David Pountney to head Welsh National Opera | reviews, news & interviews
David Pountney to head Welsh National Opera
David Pountney to head Welsh National Opera
David Pountney to head Welsh National Opera
After what must seem like a long exile, the opera director with one of the most distinctive track records in the business is to return as chief executive of a company which has been on fitful form recently. As, it must be said, has Pountney's recent history after the celebrated "powerhouse" era at English National Opera alongside Mark Elder and Peter Jonas.
Both aspects, in fact, have been represented at the Bregenz Festival, where Pountney will continue his role as Intendant until 2013; his appointment in Wales begins as soon as this September. Last summer, he passionately piloted a revival in the fortunes of Polish-born, Russian-based composer Mieczyslaw Weinberg, too long in the shadow of his master, Shostakovich. Pountney's production of Weinberg's Gogol-based fantasy The Portrait had a brilliant mise-en-scène and plenty of ideas, but failed to illuminate the essential story when it arrived at Opera North earlier this year.
His work on Weinberg's probable masterpiece, The Passenger, won a much deeper response - hard to avoid it given the subject matter, based on a Polish writer's experience of Auschwitz. Which would not necessarily a great opera make, but great it seems, and the cast's intense dedication palpable, on a recently issued DVD of the Bregenz staging. Don't miss it when it arrives at English National Opera at the start of the 2011-12 season.
What else we can expect from Pountney at WNO isn't yet clear, beyond Berg's Lulu in 2013, though hopes run high for another Weinberg opera, claimed as his best by conductor Thomas Sanderling, The Idiot, based on Dostoyevsky's novel. Pountney certainly has experience of working with the company on strong productions of the Janáček and Musorgsky opera, and is clearly excited to be working with energetic music director Lothar Koenigs. He also notes with relief the continuing level of support for Welsh National Opera from the arts councils of both Wales and England.
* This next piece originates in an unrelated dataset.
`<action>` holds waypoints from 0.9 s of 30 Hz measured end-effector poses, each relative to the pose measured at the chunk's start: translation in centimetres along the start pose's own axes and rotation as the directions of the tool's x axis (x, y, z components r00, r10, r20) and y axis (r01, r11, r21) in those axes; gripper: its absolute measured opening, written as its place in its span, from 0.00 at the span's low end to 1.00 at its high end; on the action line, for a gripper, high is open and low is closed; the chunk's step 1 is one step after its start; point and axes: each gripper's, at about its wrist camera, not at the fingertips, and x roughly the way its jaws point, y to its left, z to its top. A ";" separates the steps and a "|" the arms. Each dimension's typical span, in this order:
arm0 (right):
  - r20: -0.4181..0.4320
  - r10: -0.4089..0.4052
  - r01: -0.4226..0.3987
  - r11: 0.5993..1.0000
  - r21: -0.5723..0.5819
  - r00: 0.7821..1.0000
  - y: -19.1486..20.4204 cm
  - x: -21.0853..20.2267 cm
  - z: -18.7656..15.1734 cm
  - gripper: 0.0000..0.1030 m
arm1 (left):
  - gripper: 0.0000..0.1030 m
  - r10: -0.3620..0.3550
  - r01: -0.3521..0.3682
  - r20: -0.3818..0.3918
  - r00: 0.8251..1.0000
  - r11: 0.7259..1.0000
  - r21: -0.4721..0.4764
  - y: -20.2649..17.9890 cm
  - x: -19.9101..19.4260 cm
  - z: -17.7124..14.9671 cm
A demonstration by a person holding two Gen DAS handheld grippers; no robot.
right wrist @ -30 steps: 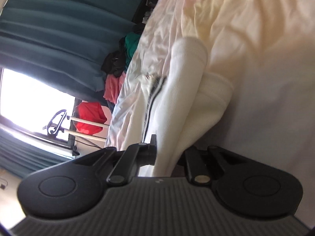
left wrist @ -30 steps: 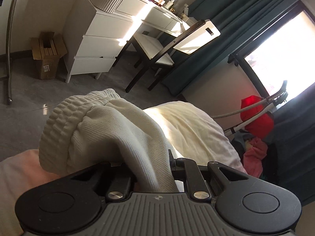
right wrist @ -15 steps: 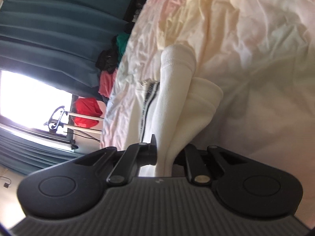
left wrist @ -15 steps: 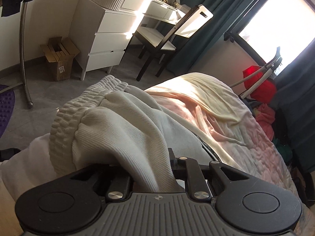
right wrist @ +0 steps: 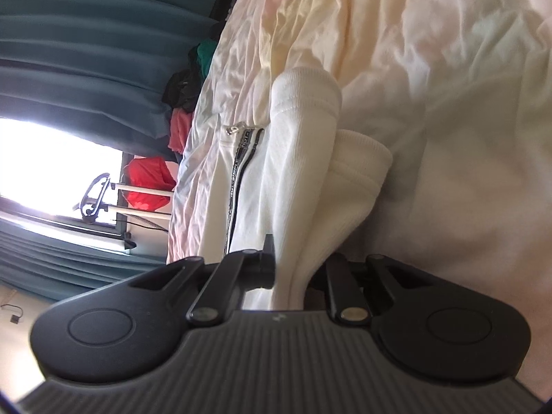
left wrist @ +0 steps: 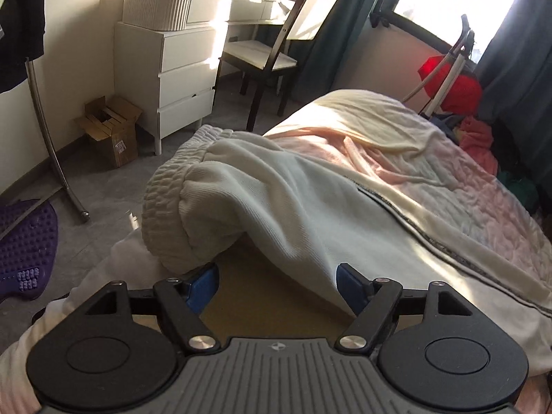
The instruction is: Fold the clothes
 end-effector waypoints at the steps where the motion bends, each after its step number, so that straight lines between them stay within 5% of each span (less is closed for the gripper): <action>1: -0.007 0.000 0.000 1.000 -0.006 1.000 -0.1 0.2 0.1 0.18 | 0.75 -0.006 0.006 0.023 1.000 1.000 0.003 -0.3 -0.6 0.0; 5: -0.026 0.010 -0.010 1.000 -0.020 1.000 -0.5 0.8 0.4 0.22 | 0.78 0.052 -0.064 0.188 0.981 0.996 0.056 -2.8 -2.4 -0.1; 9: -0.023 0.024 -0.025 0.999 -0.021 0.999 -0.4 0.9 0.6 0.26 | 0.78 0.019 -0.064 0.276 0.961 0.986 0.153 -7.1 -1.6 -0.6; 18: 0.069 0.125 -0.125 0.992 -0.006 0.990 -0.1 -0.4 1.4 0.27 | 0.78 -0.149 0.097 0.197 0.969 0.963 0.253 -17.2 6.1 -4.1; 27: 0.009 0.054 -0.054 0.998 -0.024 0.999 -0.8 1.6 1.7 0.25 | 0.80 -0.064 0.017 0.088 0.994 0.891 0.454 -19.3 13.3 -8.2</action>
In a press statement, he said, "I am really thrilled to have the chance to return to lead a company that has long been very close and important to me - a national and international company that has enormous potential to be a powerful creative force on the European opera stage. That potential stems from its secure base in Wales, from which it derives its deeply grounded musical tradition." One might argue that WNO sealed its place on the "European opera stage" with its world-class Meistersinger, sadly not to be shared with any other company. But it's not done so well with several successors, least of all its Fidelio, so there's a case to be made for an overarching artistic vision.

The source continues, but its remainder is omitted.